Among the dozens of housing-related bills are two notable ones: Assembly Bill 2011 and Senate Bill 6. The bills, introduced by Assemblymember Buffy Wicks (D–Oakland) and Senator Anna Caballero (D–Merced), will allow for more housing to be built in commercial corridors zoned for retail and office buildings. They also guarantee high union wages for construction workers and promise an expedited building process near city centers to avoid sprawl.
“This is a moment on a journey to reconcile the original sin — the original sin in the state of California, and that’s the issue of housing and affordability,” Newsom said at the bill signing. “It touches more things in more ways on more days than any other issue. It is, at the core, at the expression of so much of the frustration many of us have about our state.”
California’s housing crisis has been drawn out for decades for renters and would-be homeowners alike. Though population growth has stagnated in recent years, the state hasn’t built nearly enough housing to meet the demand. Housing and rental prices have skyrocketed to record levels, leading to the second lowest rate of home ownership in the country.
The state needs to build 180,000 new units of housing every year to keep up with existing demand, including 80,000 units affordable to lower income households, according to the California Department of Housing and Community Development (HCD).
But it has averaged less than 100,000 new units per year, and has never produced more than 20,000 new affordable homes in any year, according to HCD.
The new laws could provide “up to 2.4 million new homes, including up to 400,000 homes affordable to low and moderate income households,” according to an analysis from UrbanFootprint, which analyzes city data for urban planners and local governments.
Wicks says her bill will “reimagine what our cities can look like.”
“It says we have an abundance of retail space, we have an abundance of office parks that are no longer being utilized, and we have a real deficit of housing.” Wicks said. “Let’s use that land for what it should be for: homes, so that people have housing security.”
Caballero said SB6 can help build housing in Central Valley communities “where the stores are leaving permanently.”
“The Sears, the Toys ‘R’ Us, the J.C. Penny, the Kmarts — there’s nothing that’s going to take the place here commercially,” Caballero said. “The ability to actually transform the property and to do it in an expedited way, put people to work and make sure their labor is protected is invaluable.”
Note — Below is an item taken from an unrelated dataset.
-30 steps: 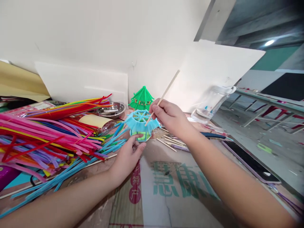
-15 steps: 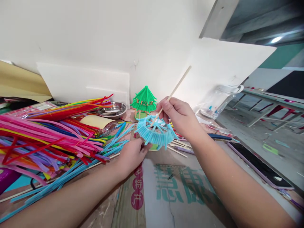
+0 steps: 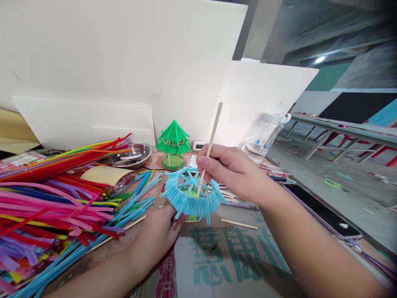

California housing advocates are celebrating the bill signing, calling AB2011 “one of the most significant housing bills of this legislative session.”
“California has a huge amount of under-utilized and abandoned commercial properties that could see rapid development of subsidized affordable housing under this legislation — and would include good jobs with fair wages for construction workers,” said Brian Hanlon, the CEO of California YIMBY. “This is a game changer for housing in our state.”
Newsom also announced $1 billion in awards to 30 shovel-ready projects through the California Housing Accelerator, a grant program that the state says has produced $1.9 billion in funding for 57 projects that have produced 5,071 units.
The state says the new awards could create 2,755 new housing units throughout California.